I Have a Question for Donald Trump
As I noted in the first of my columns on last week’s meetings between Donald Trump and cultural conservative thinkers, leaders and activists, I was privileged to serve on the steering committee brought together by Bill Dallas, who leads United in Purpose, and the leaders of MyFaithVotes.org that organized the meetings.
While the news media portrayed the events as Donald Trump meeting with “Evangelicals,” the big town hall-style meeting at the Marriott Marquis on Times Square included about 1,000 individuals representing most of the conservative movement’s cultural conservative organizations, interests and issues.
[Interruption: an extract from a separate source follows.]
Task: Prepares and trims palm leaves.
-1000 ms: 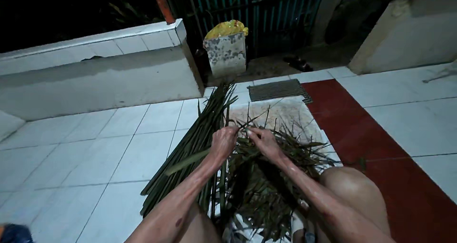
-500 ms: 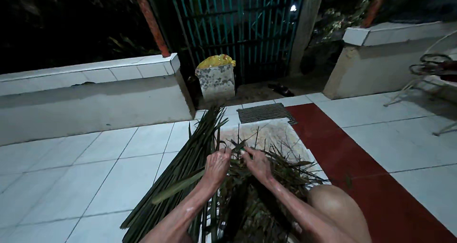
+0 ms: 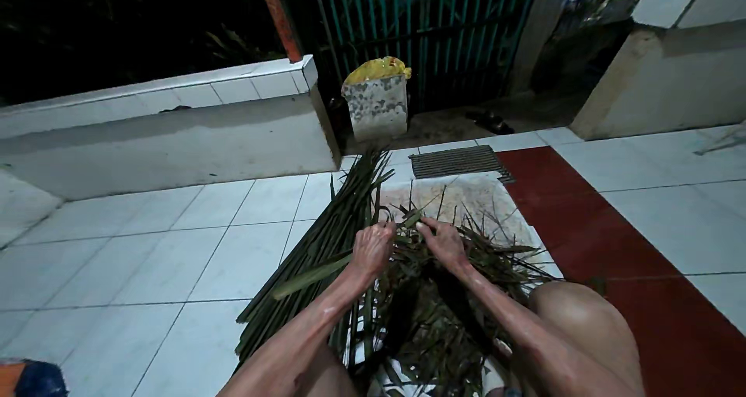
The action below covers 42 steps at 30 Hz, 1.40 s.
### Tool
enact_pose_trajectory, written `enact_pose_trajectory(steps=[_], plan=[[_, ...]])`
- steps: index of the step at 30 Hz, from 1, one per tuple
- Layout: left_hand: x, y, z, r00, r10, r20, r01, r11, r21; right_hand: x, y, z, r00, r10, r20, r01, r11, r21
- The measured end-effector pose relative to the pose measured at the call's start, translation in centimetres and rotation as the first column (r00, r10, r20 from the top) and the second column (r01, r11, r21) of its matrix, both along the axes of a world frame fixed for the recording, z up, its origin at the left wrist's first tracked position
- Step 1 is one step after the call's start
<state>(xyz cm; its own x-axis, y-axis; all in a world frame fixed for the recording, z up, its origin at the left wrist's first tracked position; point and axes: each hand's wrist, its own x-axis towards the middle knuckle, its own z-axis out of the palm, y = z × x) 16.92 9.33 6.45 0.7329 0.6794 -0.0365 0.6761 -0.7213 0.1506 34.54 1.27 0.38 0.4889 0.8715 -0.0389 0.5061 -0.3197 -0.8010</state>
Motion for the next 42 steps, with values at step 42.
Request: enact_pose_trajectory(steps=[42], plan=[[-1.9, -0.2, -1.3, 0.981, -0.194, 0.017, 0.162, 0.863, 0.478, 4.4, -1.4, -0.1, 0.994, -0.095, 0.063, 0.1, 0.991, -0.086]])
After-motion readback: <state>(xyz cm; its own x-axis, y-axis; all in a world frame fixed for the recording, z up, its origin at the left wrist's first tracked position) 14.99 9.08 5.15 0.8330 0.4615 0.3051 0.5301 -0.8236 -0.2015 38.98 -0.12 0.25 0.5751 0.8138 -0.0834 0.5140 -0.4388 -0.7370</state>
As a member of the steering committee I also had the opportunity to meet with Donald Trump in a much smaller group setting, and in both meetings I was anxious to ask Trump a version of a question that I have put to many post-Reagan Republican candidates, and that I urge conservatives to ask of every candidate for any office:
Mr. Trump,
Candidates for public office often promise us conservatives the sun, the moon, the stars—and sometimes they even believe it.
But conservatives have learned the hard way that personnel is policy, and if the candidate, upon assuming office, puts into key positions mostly captains of industry, Fortune 500 executives, and Wall Street types, we lose—our issues will not see the light of day.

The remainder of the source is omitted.